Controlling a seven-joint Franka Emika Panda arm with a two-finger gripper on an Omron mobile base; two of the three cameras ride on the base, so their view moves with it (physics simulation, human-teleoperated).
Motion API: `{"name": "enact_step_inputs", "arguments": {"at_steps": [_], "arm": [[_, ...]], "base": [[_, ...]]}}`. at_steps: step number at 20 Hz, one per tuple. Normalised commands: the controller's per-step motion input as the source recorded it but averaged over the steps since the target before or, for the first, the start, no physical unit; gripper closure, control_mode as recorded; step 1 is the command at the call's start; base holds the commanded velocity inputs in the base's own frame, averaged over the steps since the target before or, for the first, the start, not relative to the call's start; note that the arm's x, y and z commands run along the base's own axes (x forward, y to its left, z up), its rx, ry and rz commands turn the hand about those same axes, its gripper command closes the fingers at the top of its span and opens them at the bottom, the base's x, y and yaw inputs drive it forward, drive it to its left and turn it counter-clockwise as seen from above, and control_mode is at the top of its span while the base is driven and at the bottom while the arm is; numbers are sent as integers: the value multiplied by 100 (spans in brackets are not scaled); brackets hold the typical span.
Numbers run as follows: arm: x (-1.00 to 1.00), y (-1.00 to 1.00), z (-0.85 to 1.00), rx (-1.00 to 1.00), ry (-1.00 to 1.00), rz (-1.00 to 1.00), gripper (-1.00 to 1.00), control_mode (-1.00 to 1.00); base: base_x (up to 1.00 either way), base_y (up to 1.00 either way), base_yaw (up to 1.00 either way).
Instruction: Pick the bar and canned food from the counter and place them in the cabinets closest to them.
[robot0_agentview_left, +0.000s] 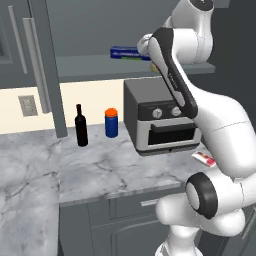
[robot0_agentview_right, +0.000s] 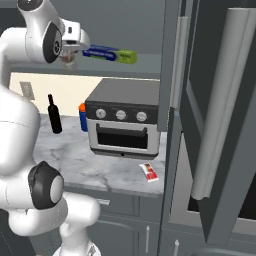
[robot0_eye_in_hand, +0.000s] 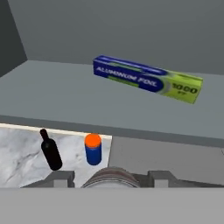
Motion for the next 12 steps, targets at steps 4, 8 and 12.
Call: {"name": "enact_step_inputs", "arguments": {"at_steps": [4, 8, 12], "arm": [[55, 0, -21, 0, 0, -2, 100, -100], [56, 0, -33, 0, 0, -5, 100, -100], [50, 0, -18, 0, 0, -4, 100, -100]], "base": [[0, 0, 0], [0, 0, 0], [0, 0, 0]]}}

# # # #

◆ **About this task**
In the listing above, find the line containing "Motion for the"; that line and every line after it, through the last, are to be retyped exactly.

◆ **Result of the task**
Motion for the next 12 steps, targets at steps 4, 8 and 12.
Call: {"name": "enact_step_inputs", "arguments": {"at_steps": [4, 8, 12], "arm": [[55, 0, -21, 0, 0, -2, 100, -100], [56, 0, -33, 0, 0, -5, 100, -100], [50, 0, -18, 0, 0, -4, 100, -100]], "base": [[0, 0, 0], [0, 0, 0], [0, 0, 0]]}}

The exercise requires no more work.